→ **Action item**
Transcribe the listing exactly, so that nothing but the pictures is missing.

BEGIN

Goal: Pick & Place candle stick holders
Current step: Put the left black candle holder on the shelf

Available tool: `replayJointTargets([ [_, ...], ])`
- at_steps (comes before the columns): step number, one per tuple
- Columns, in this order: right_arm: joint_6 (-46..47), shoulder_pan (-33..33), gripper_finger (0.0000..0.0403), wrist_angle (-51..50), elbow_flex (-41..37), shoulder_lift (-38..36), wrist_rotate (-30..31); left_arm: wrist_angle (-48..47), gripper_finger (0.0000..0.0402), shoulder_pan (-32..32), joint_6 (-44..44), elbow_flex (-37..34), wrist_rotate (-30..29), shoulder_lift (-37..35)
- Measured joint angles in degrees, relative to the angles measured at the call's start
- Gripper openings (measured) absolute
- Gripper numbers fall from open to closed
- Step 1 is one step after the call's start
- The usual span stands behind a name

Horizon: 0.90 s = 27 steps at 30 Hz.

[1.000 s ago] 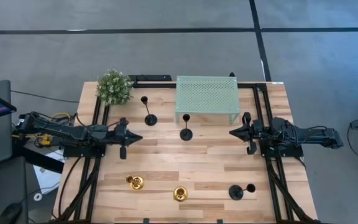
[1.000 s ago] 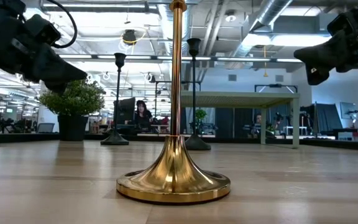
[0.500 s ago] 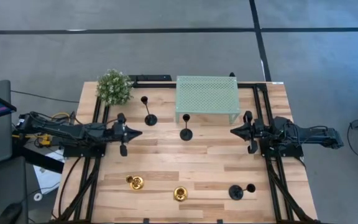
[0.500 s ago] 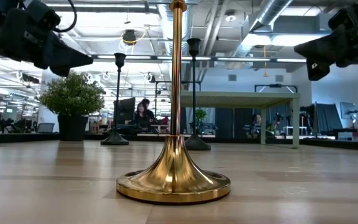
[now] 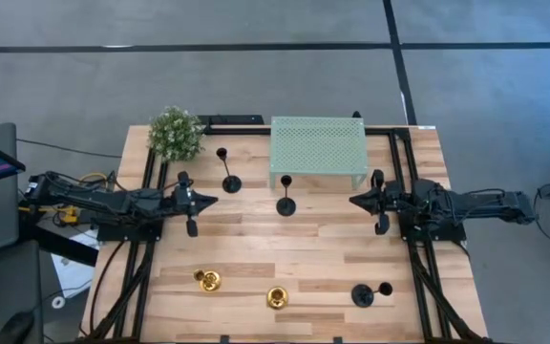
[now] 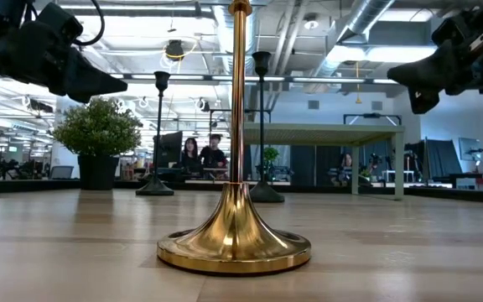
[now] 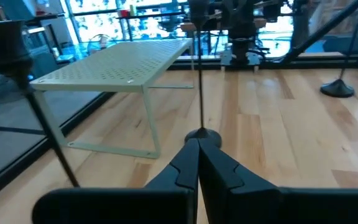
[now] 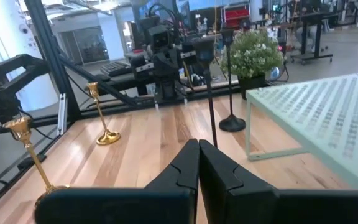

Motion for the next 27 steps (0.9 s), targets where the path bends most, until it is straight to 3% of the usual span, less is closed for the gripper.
replayJointTargets([
  [11,-1.1,-0.1,0.0,5.0,0.0,5.7,-0.1,0.0,0.0018,0.0,0.1,0.0,-10.8,0.1],
  [27,-2.6,-0.1,0.0,6.7,0.1,5.8,-0.1,3.9,0.02,0.0,-4.8,0.0,-18.9,13.5],
])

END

→ **The completed task**
Goal: Pick & Place candle stick holders
Current step: Put the left black candle holder on the shelf

Available tool: `replayJointTargets([ [_, ...], ])`
- at_steps (comes before the columns): step number, one per tuple
- Columns, in this order: right_arm: joint_6 (-46..47), shoulder_pan (-33..33), gripper_finger (0.0000..0.0403), wrist_angle (-51..50), elbow_flex (-41..37), shoulder_lift (-38..36), wrist_rotate (-30..31); left_arm: wrist_angle (-48..47), gripper_finger (0.0000..0.0402), shoulder_pan (-32..32), joint_6 (-44..44), elbow_flex (-37..34), wrist_rotate (-30..29), shoulder_lift (-37..35)
- Measured joint angles in degrees, relative to the angles measured at the call's start
- Gripper openings (measured) absolute
- Gripper numbers fall from open to closed
- Step 1 is one step after the call's start
- The usual span stands behind a name

Horizon: 0.90 s = 27 steps at 30 Hz.

[1.000 s ago] 
[1.000 s ago] 
[0.500 s ago] 
[0.500 s ago] 
[now] 
[now] 
[now] 
[now] 

Motion for the next 27 steps (0.9 s), targets where the path bends most, until it is straight to 3% of the usual span, less is closed for the gripper.
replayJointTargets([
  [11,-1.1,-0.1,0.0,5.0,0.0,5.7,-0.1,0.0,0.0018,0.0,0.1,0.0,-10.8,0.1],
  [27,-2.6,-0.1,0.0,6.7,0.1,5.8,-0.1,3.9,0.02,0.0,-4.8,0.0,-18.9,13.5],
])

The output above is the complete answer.